Words I actually heard:
-so what is new with you?
-are you loving your house?
-what are you up to these days?
-it is so good to see you
Words I actually felt:
-why aren't you married?
-are you dating anyone?
-what are you doing with a whole house?
-you are loved
Perceptions are something I think about a lot. Later in the day, mom and I were talking to a neighbor. She made some comment about a common acquaintance who had lost his job. She had heard about the ordeal from his son earlier this week, but the man we were talking to shared a different side of the story. We remarked as we walked home, how everyone's story is different because it is experienced through different lenses. It's not that one person is right and another person is wrong...it's that they both experienced the same event differently so their stories can never be expected to be the same.
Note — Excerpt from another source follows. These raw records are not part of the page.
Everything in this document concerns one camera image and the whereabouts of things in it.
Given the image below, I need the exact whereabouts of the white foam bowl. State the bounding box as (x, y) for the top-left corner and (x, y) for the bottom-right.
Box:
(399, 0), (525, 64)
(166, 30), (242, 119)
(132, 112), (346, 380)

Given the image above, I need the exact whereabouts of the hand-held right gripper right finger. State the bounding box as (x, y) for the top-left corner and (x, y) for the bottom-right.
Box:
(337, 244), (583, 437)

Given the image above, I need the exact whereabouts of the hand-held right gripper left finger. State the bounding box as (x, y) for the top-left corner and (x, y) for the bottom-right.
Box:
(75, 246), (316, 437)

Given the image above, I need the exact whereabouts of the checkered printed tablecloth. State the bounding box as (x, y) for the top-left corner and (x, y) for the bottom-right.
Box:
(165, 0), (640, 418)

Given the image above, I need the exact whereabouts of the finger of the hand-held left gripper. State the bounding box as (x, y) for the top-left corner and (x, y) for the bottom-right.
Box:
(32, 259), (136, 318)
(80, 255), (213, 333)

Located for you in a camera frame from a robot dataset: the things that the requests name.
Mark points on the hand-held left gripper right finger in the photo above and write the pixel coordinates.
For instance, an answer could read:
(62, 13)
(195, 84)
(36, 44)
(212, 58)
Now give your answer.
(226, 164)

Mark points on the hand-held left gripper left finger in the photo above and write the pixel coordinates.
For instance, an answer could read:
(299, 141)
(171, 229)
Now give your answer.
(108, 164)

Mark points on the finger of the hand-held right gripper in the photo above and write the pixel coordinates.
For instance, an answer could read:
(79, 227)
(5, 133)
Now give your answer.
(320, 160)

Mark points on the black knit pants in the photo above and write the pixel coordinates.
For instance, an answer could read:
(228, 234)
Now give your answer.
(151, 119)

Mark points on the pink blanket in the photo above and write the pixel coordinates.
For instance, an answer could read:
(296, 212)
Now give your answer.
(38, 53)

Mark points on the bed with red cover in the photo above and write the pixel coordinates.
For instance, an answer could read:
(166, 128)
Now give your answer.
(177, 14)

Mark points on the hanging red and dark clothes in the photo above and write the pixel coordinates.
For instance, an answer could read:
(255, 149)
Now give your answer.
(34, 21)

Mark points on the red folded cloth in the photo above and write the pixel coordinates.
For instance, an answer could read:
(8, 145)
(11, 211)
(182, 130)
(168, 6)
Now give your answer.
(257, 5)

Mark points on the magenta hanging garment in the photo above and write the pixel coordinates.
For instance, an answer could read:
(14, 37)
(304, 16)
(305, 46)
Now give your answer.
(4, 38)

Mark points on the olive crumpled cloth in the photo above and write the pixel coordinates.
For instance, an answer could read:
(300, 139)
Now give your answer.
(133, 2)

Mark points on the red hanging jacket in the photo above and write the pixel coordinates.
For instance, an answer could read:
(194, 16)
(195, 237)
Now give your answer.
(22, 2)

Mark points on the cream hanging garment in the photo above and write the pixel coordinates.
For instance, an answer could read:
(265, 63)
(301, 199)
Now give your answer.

So it is with other perceptions. If I had only listened to what I heard, I would have been frustrated at having the same conversations over and over again. I would have probably been mad because, I've now answered these types of questions for years, always with few updates, and little new to say about it. But because I recognized that the people asking genuinely cared and loved me, I acted a little more patient, a little more kind, and gracious that they would be so concerned as to ask how I was really doing. From my preschool teacher, to old neighbors, to old friends who have moved away and had children, to the mothers of friends of mine from high school, to the children I used to babysit who now have babies of their own, to old church leaders...I recognize that I have a whole group of people who love me, who are cheering me on, who are in my corner. Sometimes, I may not be able to discern what I hear from what I feel. I'm human and sometimes, I'm tired. But when I step back and strive to see things for what they really are and discern what I heard from what I felt...I can see that the Lord has given me an incredible support system for which...I am so blessed.